| DIRECTIONS |
Using the data below, gather each line that includes the word "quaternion".

### SUPPLIED RECORDS

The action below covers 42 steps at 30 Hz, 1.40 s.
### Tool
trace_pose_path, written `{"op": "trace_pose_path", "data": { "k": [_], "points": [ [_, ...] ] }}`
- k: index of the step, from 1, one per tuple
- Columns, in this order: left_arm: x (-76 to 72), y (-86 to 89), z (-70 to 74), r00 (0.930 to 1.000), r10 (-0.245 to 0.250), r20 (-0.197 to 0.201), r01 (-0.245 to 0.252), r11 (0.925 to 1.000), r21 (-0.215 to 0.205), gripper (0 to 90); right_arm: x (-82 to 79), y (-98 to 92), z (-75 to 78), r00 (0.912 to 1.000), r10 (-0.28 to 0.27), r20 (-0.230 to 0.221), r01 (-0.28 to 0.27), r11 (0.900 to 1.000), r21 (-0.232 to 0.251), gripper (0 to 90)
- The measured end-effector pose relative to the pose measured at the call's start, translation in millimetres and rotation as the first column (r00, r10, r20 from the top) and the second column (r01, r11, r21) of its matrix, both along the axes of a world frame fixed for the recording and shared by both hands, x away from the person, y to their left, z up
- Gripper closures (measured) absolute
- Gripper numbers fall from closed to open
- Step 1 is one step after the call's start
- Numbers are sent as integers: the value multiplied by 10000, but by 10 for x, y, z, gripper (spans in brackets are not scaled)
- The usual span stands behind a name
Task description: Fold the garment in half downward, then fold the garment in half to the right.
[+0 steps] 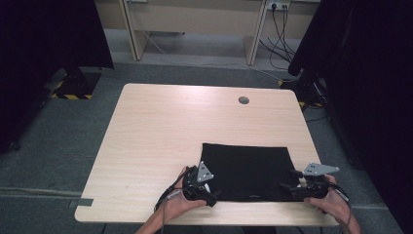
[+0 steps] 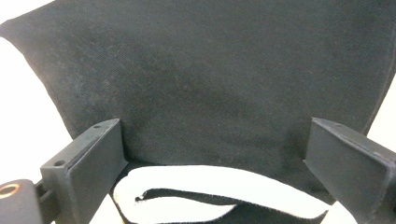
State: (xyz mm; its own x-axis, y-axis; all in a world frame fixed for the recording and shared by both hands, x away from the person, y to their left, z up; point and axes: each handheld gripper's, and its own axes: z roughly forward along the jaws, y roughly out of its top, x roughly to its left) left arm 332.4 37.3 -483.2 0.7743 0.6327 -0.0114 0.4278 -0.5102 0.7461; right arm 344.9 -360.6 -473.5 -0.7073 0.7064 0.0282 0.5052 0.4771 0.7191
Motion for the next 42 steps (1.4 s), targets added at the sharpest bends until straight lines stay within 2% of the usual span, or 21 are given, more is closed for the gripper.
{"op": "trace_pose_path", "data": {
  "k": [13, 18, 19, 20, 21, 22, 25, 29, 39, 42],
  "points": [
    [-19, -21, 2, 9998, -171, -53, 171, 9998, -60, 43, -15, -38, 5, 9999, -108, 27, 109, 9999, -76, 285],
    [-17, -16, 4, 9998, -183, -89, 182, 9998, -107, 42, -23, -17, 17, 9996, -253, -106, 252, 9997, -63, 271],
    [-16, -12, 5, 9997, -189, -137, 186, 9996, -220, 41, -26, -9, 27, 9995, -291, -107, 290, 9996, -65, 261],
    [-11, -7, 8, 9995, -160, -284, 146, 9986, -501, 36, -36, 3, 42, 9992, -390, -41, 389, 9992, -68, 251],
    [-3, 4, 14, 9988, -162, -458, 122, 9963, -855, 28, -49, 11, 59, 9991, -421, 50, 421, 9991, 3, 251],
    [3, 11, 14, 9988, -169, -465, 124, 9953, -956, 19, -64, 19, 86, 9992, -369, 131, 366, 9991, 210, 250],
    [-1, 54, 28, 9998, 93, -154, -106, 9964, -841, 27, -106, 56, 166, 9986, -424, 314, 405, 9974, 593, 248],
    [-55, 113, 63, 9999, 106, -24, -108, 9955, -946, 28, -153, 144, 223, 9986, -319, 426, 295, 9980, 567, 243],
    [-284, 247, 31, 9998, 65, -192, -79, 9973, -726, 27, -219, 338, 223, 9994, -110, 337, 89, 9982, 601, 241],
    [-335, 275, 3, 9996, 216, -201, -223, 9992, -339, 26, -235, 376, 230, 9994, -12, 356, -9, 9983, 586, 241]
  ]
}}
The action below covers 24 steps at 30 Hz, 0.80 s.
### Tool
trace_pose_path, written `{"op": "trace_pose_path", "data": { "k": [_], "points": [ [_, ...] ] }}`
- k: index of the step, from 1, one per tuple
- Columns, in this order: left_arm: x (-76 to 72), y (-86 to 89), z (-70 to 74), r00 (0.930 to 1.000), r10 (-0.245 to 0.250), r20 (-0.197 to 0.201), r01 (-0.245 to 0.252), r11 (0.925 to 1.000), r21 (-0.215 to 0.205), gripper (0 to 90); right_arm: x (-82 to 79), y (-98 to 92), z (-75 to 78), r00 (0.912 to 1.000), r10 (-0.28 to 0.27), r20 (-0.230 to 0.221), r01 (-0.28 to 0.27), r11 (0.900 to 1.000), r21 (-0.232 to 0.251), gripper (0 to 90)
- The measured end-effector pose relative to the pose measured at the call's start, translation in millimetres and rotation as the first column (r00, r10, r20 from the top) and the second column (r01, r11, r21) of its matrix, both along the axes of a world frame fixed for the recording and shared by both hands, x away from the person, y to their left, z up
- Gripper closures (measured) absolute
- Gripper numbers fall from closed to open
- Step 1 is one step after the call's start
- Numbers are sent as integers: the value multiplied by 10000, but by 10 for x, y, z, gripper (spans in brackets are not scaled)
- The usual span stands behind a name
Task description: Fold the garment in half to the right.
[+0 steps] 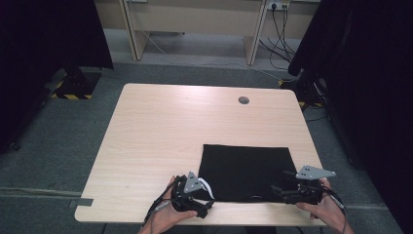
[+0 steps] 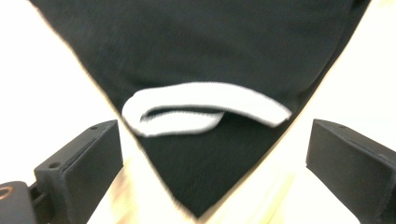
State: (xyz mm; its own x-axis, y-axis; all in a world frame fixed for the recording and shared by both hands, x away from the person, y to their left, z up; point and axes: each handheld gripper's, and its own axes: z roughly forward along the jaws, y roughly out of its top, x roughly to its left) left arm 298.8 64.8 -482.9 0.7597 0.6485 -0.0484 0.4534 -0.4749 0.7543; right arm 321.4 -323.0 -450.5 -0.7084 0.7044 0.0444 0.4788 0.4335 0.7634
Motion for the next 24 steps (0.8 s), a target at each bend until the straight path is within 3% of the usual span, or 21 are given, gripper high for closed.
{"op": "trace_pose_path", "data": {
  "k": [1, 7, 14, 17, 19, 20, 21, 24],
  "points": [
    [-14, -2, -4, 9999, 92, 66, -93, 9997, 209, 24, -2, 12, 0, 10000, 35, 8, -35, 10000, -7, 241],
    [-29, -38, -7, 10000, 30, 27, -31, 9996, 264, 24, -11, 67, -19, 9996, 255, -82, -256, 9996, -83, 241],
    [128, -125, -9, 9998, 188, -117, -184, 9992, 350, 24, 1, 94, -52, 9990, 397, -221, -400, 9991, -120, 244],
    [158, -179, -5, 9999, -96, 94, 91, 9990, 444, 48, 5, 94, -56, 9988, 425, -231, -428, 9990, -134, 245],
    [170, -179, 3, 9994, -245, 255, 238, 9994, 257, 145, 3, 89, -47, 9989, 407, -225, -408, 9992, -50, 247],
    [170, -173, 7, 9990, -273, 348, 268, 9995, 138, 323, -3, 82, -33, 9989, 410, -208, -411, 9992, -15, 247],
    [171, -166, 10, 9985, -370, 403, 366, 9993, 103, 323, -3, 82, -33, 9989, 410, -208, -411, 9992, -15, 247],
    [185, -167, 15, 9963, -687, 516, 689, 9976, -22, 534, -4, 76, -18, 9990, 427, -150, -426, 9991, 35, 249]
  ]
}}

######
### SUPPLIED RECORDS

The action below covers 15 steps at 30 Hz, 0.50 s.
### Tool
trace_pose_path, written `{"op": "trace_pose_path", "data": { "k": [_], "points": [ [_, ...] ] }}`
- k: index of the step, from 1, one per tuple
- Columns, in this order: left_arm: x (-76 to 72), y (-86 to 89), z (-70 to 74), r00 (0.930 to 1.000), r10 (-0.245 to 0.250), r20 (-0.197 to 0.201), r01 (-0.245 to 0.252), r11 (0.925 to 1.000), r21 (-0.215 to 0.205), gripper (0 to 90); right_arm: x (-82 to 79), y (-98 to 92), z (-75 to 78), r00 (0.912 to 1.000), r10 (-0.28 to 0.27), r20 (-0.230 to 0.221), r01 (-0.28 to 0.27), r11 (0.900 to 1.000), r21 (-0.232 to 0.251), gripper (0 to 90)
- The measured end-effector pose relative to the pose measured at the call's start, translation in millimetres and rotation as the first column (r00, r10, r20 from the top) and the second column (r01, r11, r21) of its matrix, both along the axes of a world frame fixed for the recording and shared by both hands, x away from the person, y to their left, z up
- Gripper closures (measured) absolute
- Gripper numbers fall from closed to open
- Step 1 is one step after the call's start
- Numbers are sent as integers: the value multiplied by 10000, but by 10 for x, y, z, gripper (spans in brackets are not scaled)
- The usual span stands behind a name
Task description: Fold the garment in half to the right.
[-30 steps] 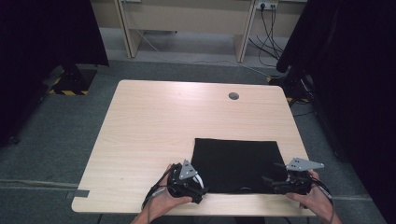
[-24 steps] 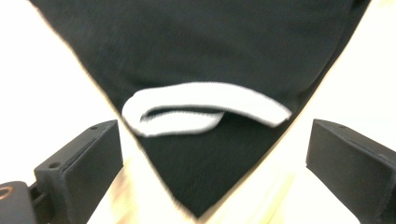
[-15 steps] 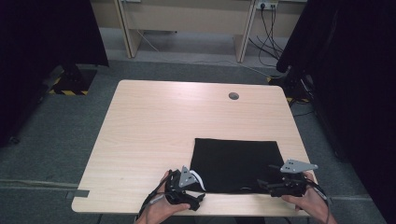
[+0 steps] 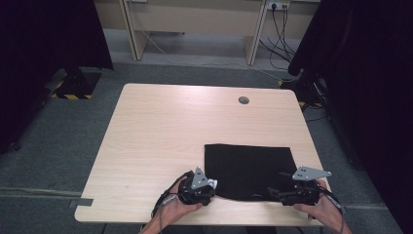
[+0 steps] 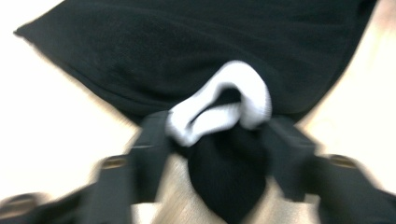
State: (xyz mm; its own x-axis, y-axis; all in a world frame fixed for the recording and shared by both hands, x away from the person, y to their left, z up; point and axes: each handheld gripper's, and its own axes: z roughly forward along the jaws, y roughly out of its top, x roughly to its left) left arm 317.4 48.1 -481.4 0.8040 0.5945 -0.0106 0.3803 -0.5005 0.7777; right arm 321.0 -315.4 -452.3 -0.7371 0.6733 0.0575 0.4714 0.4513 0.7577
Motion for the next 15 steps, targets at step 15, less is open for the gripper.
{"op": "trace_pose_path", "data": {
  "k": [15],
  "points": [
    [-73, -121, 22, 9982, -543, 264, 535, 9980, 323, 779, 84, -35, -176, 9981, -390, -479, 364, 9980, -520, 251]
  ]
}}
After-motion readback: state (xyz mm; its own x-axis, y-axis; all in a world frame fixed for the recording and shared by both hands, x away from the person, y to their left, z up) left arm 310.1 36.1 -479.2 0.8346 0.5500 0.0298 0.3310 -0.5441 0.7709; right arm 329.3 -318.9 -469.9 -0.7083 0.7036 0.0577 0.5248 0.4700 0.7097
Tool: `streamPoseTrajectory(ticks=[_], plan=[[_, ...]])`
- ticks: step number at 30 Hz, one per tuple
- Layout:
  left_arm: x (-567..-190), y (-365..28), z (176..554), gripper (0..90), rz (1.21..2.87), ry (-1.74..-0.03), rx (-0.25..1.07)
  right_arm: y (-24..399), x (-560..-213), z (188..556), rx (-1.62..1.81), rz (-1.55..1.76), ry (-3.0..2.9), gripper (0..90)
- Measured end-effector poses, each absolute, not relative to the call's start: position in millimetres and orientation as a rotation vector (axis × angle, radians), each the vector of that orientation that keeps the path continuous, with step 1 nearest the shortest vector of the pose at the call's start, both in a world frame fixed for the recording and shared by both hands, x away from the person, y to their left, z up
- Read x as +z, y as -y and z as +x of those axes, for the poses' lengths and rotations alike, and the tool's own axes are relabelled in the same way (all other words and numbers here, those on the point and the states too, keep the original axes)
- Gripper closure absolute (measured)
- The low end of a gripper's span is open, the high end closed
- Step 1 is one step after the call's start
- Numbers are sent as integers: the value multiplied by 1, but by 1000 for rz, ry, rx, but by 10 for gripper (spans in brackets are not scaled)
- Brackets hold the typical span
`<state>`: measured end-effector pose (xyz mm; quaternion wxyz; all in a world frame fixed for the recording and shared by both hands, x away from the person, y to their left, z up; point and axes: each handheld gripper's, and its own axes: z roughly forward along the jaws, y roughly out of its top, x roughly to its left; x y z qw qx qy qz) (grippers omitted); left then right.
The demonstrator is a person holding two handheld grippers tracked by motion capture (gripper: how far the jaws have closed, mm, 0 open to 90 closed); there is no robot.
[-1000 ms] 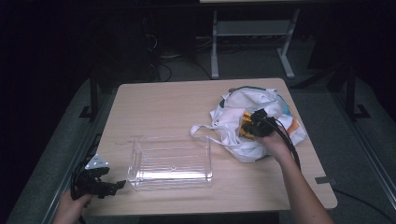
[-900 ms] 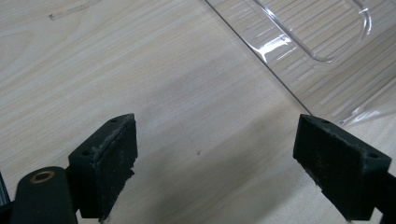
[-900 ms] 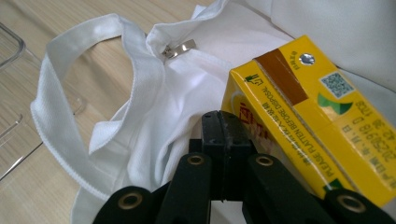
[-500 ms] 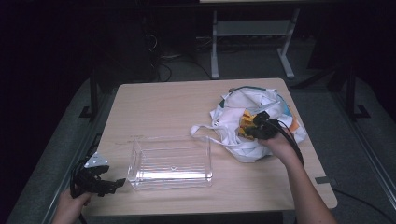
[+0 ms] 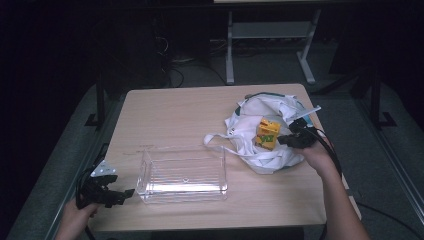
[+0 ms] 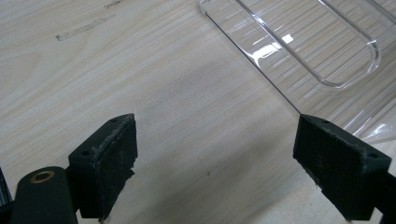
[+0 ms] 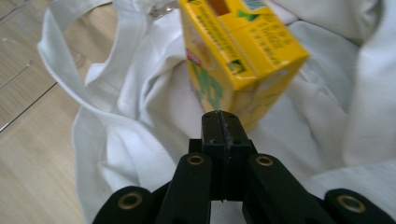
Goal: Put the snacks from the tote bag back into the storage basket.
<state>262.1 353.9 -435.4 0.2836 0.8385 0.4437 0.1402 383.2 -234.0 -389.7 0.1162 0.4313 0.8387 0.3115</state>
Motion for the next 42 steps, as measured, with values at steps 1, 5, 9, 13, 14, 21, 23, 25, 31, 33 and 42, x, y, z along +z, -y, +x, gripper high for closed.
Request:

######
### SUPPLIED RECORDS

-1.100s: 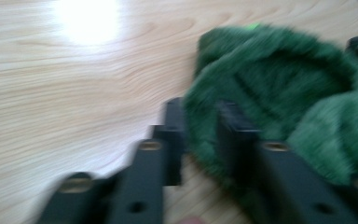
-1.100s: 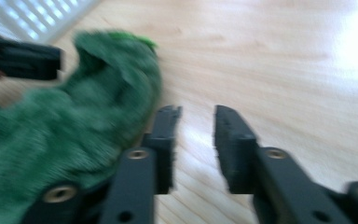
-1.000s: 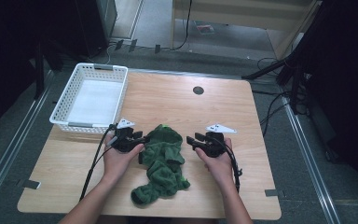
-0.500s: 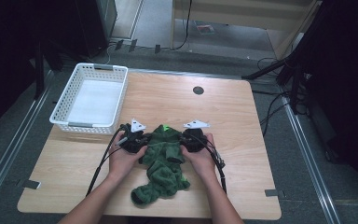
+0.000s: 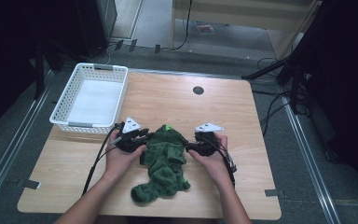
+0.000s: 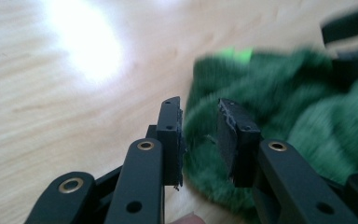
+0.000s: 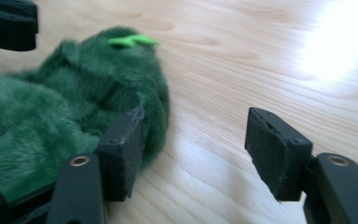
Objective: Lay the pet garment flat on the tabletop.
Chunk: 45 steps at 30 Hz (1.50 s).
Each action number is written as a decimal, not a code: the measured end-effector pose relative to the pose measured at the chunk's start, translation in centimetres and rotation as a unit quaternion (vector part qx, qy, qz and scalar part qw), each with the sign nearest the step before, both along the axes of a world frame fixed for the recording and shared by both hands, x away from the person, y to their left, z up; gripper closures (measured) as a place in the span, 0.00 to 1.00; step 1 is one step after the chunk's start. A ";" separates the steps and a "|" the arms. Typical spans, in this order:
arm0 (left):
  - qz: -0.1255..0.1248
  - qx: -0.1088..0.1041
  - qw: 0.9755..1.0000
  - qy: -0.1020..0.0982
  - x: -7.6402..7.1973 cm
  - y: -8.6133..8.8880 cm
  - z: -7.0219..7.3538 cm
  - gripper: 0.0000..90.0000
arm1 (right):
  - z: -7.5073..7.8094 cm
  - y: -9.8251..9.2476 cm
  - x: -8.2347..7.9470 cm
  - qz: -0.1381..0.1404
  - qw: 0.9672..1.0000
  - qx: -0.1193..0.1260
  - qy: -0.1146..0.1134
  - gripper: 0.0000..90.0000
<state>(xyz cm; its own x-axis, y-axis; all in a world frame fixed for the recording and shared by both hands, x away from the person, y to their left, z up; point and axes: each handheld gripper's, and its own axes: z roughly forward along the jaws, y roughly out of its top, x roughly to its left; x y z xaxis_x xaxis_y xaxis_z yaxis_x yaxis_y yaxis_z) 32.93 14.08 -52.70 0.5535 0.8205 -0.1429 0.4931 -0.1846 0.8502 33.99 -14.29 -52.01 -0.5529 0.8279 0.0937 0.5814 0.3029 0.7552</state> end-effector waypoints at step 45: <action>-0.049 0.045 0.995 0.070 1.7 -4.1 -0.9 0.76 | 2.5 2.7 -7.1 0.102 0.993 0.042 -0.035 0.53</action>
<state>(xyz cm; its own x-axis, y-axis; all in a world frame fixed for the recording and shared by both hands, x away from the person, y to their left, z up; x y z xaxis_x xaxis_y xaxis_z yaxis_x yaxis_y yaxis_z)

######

| EXERCISE RESPONSE |
`<state>`: measured end-effector pose (xyz mm; quaternion wxyz; all in a world frame fixed for the recording and shared by both hands, x away from the person, y to their left, z up; point and axes: each handheld gripper's, and its own axes: z roughly forward along the jaws, y roughly out of its top, x roughly to its left; x y z qw qx qy qz) (grippers omitted); left then right.
Each action number is written as a decimal, not a code: the measured end-effector pose relative to the pose measured at the chunk's start, translation in centimetres and rotation as a unit quaternion (vector part qx, qy, qz and scalar part qw), each with the sign nearest the step before, both along the axes of a world frame fixed for the recording and shared by both hands, x away from the person, y to their left, z up; gripper closures (measured) as a place in the span, 0.00 to 1.00; step 1 is one step after the chunk's start. A ";" separates the steps and a "|" the arms. Typical spans, in this order:

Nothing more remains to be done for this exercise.